Terminons ce tour d’horizon par les grands succès de la bande dessinée historique liée au monde romain. A commencer, bien sûr, par Astérix, la bande dessinée franco-belge la plus vendue au monde. Les aventures du célèbre Gaulois, dont le dernier album en date, qui traite justement de la guerre des Gaules, vient de paraître (Le Papyrus de César, Ferri & Conrad, Albert-René, 2015), se déroulent aux alentours de -50 av. J.-C., soit juste après la défaite d’Alésia ; les auteurs jouant régulièrement avec la chronologie afin de faire voyager leurs héros aux quatre coins de ce qui n’est pas encore un empire. Conspuons au passage (une fois n’est pas coutume) Les Aventures de Sarkozix, pastiche d’Astérix absolument désolant, signé du scénariste Wilfrid Lupano et du dessinateur Bruno Bazile (Delcourt, cinq tomes, 2010-2012).

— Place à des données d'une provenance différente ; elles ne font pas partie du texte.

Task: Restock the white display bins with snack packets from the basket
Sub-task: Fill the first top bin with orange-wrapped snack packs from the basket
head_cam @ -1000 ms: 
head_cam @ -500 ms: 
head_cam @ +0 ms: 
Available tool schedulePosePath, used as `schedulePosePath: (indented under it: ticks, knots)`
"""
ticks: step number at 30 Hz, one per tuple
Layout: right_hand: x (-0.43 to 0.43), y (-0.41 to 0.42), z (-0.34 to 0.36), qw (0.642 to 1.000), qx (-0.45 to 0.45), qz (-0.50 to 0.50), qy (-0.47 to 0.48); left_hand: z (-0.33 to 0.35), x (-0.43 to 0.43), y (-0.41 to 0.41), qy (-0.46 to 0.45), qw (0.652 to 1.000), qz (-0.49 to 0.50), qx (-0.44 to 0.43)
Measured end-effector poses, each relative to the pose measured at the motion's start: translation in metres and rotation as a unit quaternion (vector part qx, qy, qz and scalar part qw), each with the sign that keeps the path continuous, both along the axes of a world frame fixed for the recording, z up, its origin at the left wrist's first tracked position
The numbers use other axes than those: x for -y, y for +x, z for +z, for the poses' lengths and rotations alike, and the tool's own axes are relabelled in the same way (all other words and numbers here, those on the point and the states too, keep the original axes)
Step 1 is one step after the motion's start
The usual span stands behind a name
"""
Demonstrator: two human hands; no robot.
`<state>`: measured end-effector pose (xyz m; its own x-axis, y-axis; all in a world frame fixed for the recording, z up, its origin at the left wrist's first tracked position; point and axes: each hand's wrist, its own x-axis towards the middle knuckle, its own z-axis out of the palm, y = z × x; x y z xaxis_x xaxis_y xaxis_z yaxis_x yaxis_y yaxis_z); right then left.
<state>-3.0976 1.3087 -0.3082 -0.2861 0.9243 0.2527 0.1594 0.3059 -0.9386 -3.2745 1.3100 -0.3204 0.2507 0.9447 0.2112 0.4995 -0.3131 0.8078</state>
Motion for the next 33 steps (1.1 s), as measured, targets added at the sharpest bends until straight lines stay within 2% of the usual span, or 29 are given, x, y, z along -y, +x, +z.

Alix, qui a révélé Jacques Martin, a pour protagoniste un Gallo-romain qui, contrairement à ses petits frères rebelles nés dans Pilote dix ans plus tard, accepte la colonisation romaine, devenant même l’allié de César. Par-delà le Styx (Jailloux & Breda, Casterman, 2015), 34e volume des aventures d’Alix, sortira en librairie le 4 novembre, de même que le quatrième tome d’Alix Senator (Les Démons de Sparte, Mangin & Démarez, Casterman, 2015), spin-off mettant en scène un Alix quinquagénaire et sénateur de l’Empire romain. Deux séries plus récentes ont obtenu un large succès public. Il s’agit de Murena (Dufaux & Delaby, Dargaud, neuf volumes, 1997-2013), qui se déroule à l’époque de Néron, autre grande figure romaine qui a passionné les foules, et de Les Aigles de Rome (Marini, Dargaud, quatre tomes, 2007-2013), qui prend place en 11 av. J.-C. sur le limes servant de frontière entre l’Empire romain et le territoire contrôlé par les Germains. Enfin, un peu plus éloigné du sujet mais malgré tout difficile à écarter, Le Troisième testament (Dorison & Alice, Glénat, quatre volumes, 1997-2003) évoque la quête, au XIVe siècle, d’un manuscrit dont les origines remontent aux premiers chrétiens. La série dérivée Le Troisième testament – Julius revient sur le parcours de son auteur, le mystérieux Julius de Samarie, un légionnaire acquis à la cause des adorateurs de Dieu.